Scan the lines below for "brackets"; report the number of lines that contain it, and only that.
━━ Exercise data
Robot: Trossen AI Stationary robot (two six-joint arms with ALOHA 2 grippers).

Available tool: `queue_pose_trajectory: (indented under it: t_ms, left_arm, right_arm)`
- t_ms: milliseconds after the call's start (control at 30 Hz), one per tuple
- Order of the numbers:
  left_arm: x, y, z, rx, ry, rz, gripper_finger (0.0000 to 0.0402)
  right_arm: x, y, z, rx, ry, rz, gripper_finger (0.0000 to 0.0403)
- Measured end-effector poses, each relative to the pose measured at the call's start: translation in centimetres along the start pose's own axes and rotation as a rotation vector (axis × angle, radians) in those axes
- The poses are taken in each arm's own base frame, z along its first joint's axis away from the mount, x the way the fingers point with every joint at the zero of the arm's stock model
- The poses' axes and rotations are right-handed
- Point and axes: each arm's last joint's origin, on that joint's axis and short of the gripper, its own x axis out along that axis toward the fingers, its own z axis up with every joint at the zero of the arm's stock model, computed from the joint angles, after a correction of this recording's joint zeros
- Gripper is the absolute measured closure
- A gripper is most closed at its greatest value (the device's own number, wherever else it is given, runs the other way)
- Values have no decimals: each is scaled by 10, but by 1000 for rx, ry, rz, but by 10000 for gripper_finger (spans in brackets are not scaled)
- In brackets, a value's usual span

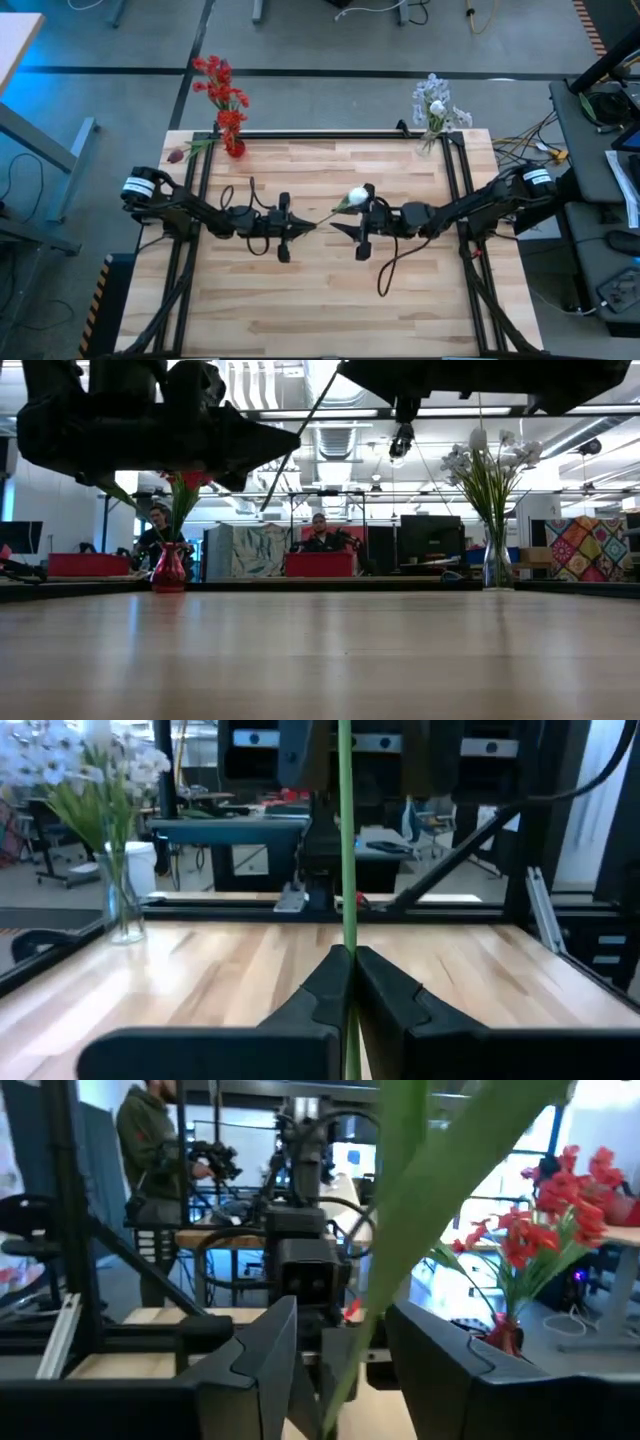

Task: Sort flowers into vase by color
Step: Put the white tulip into the transparent flower vase

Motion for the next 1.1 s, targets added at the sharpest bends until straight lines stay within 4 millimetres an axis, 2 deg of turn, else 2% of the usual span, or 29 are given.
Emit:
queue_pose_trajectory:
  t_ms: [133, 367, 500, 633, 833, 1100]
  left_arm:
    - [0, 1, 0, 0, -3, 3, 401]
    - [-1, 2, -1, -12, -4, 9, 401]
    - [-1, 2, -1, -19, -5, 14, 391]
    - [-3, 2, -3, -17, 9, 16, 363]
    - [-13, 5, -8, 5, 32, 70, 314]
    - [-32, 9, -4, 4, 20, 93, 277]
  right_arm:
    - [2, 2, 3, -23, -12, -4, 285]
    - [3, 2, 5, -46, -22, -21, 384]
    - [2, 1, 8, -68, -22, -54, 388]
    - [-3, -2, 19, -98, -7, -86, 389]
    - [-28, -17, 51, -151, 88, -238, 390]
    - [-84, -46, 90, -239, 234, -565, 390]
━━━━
_Answer below_
2